▶ [Work instruction]
The answer should consist solely of the lines from the first one below through the line containing "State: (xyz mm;", copied exactly.

::::::::

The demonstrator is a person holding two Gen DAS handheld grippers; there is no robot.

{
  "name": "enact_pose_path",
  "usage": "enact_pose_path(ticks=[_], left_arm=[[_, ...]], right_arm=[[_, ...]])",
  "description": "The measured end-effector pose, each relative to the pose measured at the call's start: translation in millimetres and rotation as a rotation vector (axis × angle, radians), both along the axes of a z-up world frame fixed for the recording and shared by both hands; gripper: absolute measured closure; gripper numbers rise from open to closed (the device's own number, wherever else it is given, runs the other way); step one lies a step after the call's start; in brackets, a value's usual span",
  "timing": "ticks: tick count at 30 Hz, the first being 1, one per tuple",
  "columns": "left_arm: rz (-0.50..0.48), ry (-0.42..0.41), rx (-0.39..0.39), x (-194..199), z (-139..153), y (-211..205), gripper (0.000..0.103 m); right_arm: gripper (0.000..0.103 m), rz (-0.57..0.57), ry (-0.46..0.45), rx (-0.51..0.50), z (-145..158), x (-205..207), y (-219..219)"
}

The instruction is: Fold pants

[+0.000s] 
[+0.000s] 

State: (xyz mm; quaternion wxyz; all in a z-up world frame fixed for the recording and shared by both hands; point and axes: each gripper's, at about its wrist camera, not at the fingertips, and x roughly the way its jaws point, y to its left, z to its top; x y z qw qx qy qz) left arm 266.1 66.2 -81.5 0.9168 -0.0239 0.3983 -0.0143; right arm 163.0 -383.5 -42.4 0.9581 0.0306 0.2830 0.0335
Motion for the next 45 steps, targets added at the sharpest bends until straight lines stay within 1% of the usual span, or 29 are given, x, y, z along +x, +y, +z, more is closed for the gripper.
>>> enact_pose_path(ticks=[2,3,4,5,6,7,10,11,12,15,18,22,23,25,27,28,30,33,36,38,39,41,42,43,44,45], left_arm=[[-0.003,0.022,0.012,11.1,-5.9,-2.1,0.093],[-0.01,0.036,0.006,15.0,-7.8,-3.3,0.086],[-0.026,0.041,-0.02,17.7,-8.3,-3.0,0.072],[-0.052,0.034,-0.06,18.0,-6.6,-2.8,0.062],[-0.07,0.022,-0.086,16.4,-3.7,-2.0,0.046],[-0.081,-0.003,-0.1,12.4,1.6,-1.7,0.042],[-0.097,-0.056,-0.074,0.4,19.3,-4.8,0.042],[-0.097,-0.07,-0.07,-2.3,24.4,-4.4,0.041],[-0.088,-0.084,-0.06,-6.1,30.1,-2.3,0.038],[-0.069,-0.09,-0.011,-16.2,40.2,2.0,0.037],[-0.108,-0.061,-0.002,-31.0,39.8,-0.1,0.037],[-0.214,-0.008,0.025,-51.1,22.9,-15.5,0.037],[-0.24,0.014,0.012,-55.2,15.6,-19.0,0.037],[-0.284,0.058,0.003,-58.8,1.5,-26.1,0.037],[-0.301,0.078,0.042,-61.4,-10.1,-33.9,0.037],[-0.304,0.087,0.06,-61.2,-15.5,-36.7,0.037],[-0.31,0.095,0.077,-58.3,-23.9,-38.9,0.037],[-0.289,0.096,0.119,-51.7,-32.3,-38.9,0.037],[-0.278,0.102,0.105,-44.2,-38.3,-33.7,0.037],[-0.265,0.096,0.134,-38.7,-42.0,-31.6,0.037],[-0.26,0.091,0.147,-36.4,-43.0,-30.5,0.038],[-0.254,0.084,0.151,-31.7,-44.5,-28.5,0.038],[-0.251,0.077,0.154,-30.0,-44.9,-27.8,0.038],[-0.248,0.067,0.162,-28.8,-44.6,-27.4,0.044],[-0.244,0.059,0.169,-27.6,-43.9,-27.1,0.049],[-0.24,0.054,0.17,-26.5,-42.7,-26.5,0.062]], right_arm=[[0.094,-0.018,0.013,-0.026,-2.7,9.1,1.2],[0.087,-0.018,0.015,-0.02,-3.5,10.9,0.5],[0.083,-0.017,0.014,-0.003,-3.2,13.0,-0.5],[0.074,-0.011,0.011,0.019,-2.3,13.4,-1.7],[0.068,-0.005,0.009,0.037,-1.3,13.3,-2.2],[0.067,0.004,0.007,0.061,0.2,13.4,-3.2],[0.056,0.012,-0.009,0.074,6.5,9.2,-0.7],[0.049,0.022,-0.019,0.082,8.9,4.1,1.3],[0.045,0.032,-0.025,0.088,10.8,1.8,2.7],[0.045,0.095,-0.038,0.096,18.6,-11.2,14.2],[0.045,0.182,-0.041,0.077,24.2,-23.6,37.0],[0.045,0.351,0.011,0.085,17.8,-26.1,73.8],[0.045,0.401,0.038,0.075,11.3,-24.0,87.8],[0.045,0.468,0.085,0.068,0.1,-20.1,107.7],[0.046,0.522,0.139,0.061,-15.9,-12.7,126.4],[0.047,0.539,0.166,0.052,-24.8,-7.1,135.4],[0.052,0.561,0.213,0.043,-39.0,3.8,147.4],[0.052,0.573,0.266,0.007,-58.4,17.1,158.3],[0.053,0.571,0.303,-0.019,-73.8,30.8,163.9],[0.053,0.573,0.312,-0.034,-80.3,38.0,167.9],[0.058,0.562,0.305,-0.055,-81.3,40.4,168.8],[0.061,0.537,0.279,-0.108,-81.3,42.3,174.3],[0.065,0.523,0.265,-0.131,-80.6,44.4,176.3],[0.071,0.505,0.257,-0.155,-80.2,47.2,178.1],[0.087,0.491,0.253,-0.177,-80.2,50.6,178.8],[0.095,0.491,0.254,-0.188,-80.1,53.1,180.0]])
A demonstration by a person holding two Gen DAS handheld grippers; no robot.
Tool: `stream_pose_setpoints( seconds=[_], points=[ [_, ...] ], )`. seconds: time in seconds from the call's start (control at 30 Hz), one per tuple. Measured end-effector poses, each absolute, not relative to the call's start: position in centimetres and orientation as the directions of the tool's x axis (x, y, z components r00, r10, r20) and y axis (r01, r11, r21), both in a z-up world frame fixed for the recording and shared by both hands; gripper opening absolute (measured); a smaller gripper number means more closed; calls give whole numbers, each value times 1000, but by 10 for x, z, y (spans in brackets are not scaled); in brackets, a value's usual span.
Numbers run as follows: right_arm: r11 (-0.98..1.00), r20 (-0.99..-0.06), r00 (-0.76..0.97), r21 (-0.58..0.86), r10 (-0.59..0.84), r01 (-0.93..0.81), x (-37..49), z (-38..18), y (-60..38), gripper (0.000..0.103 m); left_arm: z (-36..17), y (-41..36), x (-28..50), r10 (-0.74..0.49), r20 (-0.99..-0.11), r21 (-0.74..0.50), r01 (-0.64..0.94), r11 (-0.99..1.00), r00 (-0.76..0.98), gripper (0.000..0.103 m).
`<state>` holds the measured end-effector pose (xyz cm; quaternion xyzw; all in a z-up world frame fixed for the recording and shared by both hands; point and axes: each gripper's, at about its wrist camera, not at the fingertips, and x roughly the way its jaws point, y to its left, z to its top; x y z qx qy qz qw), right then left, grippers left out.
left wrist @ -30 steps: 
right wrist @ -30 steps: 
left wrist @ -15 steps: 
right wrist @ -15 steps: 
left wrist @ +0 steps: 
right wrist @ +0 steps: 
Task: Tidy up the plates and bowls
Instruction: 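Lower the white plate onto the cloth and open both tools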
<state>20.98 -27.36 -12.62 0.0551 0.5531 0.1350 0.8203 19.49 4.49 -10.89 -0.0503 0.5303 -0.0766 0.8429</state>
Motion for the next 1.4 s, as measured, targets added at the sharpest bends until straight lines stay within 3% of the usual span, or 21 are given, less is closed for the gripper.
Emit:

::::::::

▶ [Output below]
The demonstrator is a person holding two Gen DAS handheld grippers; there is no robot.

{
  "name": "enact_pose_path",
  "usage": "enact_pose_path(ticks=[_], left_arm=[[_, ...]], right_arm=[[_, ...]])",
  "description": "The measured end-effector pose, each relative to the pose measured at the call's start: translation in millimetres and rotation as a rotation vector (axis × angle, radians), both along the axes of a z-up world frame fixed for the recording and shared by both hands; gripper: absolute measured closure; gripper numbers rise from open to closed (the device's own number, wherever else it is given, runs the other way); step one lies a step after the call's start; in brackets, a value's usual span",
  "timing": "ticks: tick count at 30 Hz, the first being 1, one per tuple",
  "columns": "left_arm: rz (-0.50..0.48), ry (-0.42..0.41), rx (-0.39..0.39), x (-194..199), z (-139..153), y (-211..205), gripper (0.000..0.103 m); right_arm: gripper (0.000..0.103 m), rz (-0.57..0.57), ry (-0.46..0.45), rx (-0.51..0.50), z (-145..158), x (-205..207), y (-219..219)"
}

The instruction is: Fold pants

[+0.000s] 
[+0.000s] 

State: (xyz mm; quaternion wxyz; all in a z-up world frame fixed for the recording and shared by both hands; point and axes: each gripper's, at about its wrist camera, not at the fingertips, and x roughly the way its jaws point, y to its left, z to its top; x y z qw qx qy qz) left arm 266.1 66.2 -81.5 0.9168 -0.0239 0.3983 -0.0143; right arm 163.0 -383.5 -42.4 0.9581 0.0306 0.2830 0.0335

No additional output is required.